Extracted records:
------------------------------------
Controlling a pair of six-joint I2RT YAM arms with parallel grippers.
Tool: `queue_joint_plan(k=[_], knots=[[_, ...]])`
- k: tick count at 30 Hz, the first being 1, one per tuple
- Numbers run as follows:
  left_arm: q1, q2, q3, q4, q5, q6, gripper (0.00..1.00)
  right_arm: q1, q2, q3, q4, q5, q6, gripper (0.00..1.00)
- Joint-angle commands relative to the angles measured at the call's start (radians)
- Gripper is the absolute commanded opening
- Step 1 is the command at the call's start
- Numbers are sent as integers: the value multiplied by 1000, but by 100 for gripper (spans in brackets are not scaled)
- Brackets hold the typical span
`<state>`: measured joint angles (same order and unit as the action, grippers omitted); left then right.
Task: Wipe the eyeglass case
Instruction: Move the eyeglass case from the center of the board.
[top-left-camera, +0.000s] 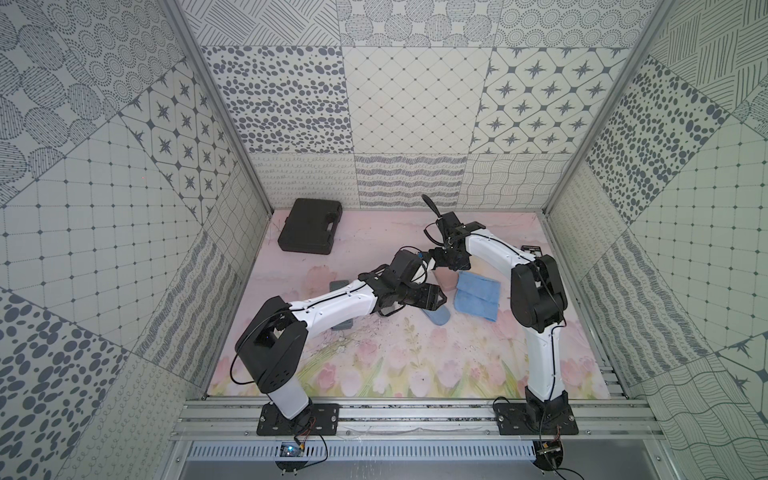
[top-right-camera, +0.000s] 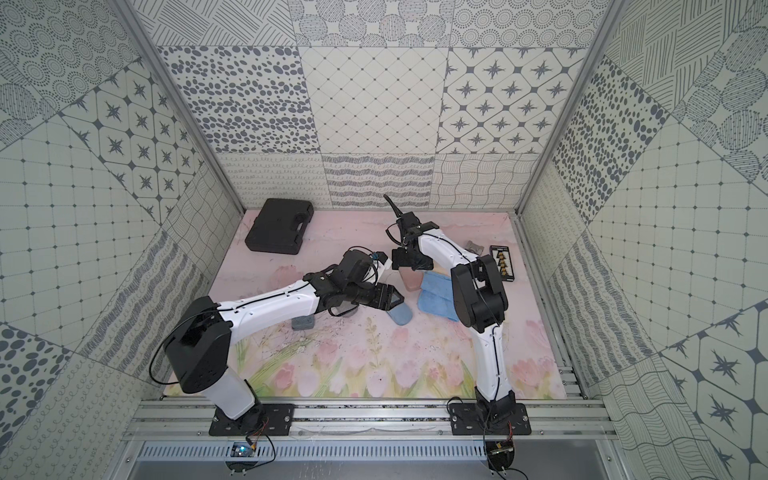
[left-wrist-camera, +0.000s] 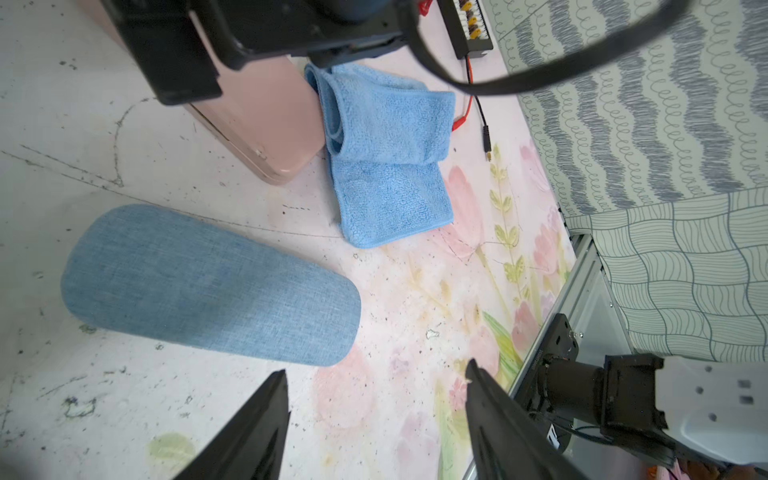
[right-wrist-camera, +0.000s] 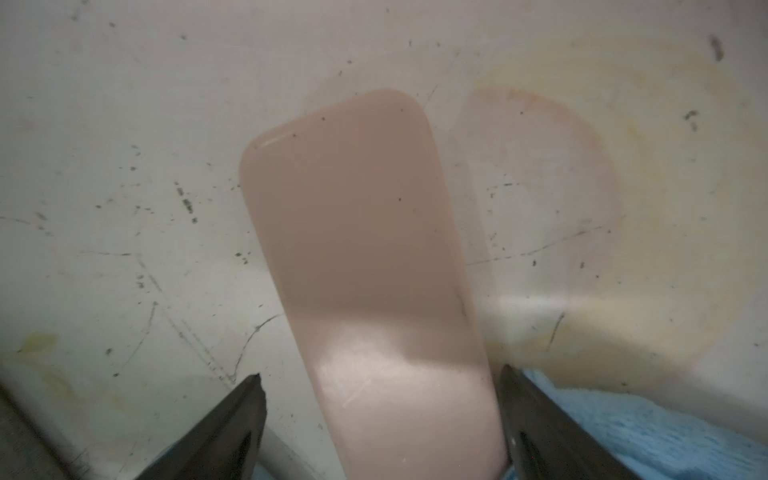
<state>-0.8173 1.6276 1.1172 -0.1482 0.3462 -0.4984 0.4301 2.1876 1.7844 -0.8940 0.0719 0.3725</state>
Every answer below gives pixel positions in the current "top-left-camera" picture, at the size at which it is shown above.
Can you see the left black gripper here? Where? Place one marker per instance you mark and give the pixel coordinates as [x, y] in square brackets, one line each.
[420, 294]

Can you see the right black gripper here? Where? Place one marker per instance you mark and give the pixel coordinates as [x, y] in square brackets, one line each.
[437, 256]

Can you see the pink eyeglass case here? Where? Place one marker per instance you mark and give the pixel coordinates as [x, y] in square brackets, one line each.
[446, 278]

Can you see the blue microfiber cloth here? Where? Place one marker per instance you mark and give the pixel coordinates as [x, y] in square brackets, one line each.
[477, 296]

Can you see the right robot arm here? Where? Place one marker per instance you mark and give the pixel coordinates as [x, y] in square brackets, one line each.
[537, 301]

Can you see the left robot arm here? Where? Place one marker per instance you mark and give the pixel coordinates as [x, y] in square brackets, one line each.
[271, 346]

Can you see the blue eyeglass case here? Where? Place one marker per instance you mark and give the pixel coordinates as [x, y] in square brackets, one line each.
[438, 317]

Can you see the black plastic tool case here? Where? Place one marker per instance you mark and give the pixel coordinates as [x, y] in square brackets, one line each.
[310, 227]

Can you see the black box with figures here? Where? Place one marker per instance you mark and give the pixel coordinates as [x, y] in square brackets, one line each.
[533, 249]

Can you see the left controller board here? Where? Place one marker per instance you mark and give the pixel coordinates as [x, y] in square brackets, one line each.
[291, 458]

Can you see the controller board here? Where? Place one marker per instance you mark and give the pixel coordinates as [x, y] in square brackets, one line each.
[548, 455]
[291, 458]

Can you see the right controller board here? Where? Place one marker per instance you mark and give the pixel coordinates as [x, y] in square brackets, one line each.
[548, 455]

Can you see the white vent grille strip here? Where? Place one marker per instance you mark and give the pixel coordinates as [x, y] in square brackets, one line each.
[401, 450]

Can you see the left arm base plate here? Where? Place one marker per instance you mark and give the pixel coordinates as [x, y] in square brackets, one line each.
[315, 419]

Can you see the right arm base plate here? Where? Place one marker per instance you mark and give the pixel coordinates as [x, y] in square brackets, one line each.
[520, 419]

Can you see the aluminium rail frame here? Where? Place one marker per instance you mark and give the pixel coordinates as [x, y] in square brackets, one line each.
[235, 418]
------------------------------------
- _EXERCISE GOAL_: All that should appear in the response is the run of lines from the first line of the entries through the line containing "right_arm: q1, q2, q3, q4, q5, q6, gripper", copied exactly.

- _ANSWER BOX_:
Controlling a pair of six-joint I2RT YAM arms with parallel grippers.
Tool: `queue_joint_plan(k=[_], knots=[[_, ...]])`
- k: tick count at 30 Hz, the first being 1, one per tuple
- Numbers run as follows:
  left_arm: q1, q2, q3, q4, q5, q6, gripper (0.00..1.00)
  right_arm: q1, q2, q3, q4, q5, q6, gripper (0.00..1.00)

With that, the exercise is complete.